A Post-Modern Meditation on the Sabbath
When I recently typed the word “Sabbath” into a keyword search of the Library of Congress’ online catalogue, I received a list of 4,215 books on the subject. A similar inquiry of the library system at Columbia University, where I teach, brought forth a slightly higher tally of 4,307. And from Amazon.com, evidently a less discriminating filter, there emerged 120,324 hits.
Even disregarding the biography of the heavy metal band Black Sabbath and Philip Roth’s novel Sabbath’s Theater, both of which are theological tracts of a more pagan sort, there remains no doubt that the literary ground of the Sabbath has been planted, plowed and harvested long past the point of exhaustion.
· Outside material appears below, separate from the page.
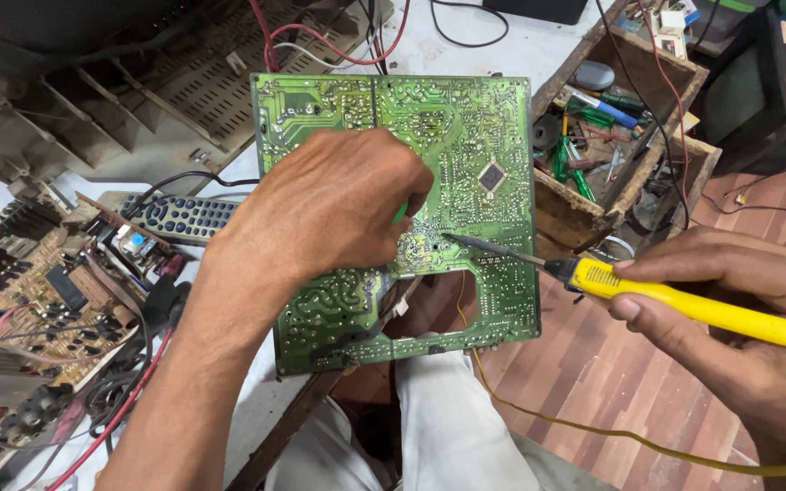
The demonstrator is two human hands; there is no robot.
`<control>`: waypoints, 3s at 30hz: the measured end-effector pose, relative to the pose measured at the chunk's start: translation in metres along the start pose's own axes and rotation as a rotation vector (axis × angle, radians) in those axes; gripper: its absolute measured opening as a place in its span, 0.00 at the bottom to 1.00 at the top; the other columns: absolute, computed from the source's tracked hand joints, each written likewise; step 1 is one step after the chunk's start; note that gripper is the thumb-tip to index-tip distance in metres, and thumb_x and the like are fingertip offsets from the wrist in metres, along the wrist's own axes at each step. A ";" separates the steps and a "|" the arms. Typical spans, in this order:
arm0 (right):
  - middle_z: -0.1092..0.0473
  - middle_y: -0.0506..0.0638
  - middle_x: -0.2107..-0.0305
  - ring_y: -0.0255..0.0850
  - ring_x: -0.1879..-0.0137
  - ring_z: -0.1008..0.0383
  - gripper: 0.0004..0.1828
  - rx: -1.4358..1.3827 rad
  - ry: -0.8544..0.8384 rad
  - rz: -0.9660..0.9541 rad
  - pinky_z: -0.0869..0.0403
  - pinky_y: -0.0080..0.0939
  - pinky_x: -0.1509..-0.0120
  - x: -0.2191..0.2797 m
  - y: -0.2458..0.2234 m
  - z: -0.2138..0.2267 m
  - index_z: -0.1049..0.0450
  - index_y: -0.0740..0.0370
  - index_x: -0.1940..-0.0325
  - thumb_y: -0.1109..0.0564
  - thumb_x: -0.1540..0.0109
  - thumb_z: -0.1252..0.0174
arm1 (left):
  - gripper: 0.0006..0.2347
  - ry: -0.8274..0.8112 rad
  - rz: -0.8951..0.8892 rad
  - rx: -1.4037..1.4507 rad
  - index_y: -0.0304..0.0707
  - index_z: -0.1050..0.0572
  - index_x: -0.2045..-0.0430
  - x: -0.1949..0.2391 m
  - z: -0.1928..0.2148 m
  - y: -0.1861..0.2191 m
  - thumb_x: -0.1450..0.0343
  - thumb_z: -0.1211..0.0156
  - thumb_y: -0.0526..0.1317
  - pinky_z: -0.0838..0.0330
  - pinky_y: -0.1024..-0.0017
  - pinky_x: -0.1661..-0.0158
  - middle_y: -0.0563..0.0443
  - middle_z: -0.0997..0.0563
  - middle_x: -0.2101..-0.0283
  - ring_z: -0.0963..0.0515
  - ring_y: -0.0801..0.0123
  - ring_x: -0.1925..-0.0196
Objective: The person uses a soldering iron and solder wire to reflow solder joints on a green circuit board. They move the iron across multiple points while feeding solder, then briefly lift the board to inspect the work.
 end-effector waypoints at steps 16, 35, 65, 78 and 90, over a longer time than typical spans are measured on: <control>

Chaim Grade has rendered it as part of a family memoir. Wendell Berry has dealt with it in verse and essay alike. Christians and Jews, blacks and whites, New Agers and fundamentalists all have had their turn. For contemporary Jewish writers and readers in particular, any book on the subject exists in the long shadow cast by Abraham Joshua Heschel’s classic The Sabbath, which nearly 60 years ago framed his argument, both mystical and practical, for the concept of “sacred time.”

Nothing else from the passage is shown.